_Data excerpt:_

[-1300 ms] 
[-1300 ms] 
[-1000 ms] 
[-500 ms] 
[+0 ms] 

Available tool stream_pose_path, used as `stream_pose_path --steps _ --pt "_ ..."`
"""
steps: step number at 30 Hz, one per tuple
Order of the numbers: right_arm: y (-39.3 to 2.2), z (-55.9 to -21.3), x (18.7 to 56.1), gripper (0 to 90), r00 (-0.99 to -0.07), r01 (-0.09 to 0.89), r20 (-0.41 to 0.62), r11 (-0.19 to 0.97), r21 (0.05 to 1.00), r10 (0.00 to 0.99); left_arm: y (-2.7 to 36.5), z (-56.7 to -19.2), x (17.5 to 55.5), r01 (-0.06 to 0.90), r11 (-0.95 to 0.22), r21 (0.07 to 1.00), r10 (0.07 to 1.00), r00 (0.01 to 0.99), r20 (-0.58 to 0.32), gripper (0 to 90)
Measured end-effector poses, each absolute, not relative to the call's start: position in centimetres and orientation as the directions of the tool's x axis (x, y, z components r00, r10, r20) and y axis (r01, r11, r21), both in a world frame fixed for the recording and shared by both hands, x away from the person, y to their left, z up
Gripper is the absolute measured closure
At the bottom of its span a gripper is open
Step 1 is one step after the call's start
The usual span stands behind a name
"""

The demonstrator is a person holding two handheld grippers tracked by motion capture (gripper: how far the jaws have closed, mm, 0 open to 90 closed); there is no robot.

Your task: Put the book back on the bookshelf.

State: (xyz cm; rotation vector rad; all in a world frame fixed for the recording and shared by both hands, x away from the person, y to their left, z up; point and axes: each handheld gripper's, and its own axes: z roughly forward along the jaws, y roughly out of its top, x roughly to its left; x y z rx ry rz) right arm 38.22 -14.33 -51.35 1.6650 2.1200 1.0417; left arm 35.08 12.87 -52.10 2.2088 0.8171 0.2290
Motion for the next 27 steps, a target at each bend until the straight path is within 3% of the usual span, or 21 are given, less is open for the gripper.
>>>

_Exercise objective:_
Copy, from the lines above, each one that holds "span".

_Response to the exercise:_
At the bottom of its span a gripper is open
The usual span stands behind a name
Motion for the next 27 steps, a target at each bend until the straight path is within 3% of the usual span, or 21 are given, less is open for the gripper.

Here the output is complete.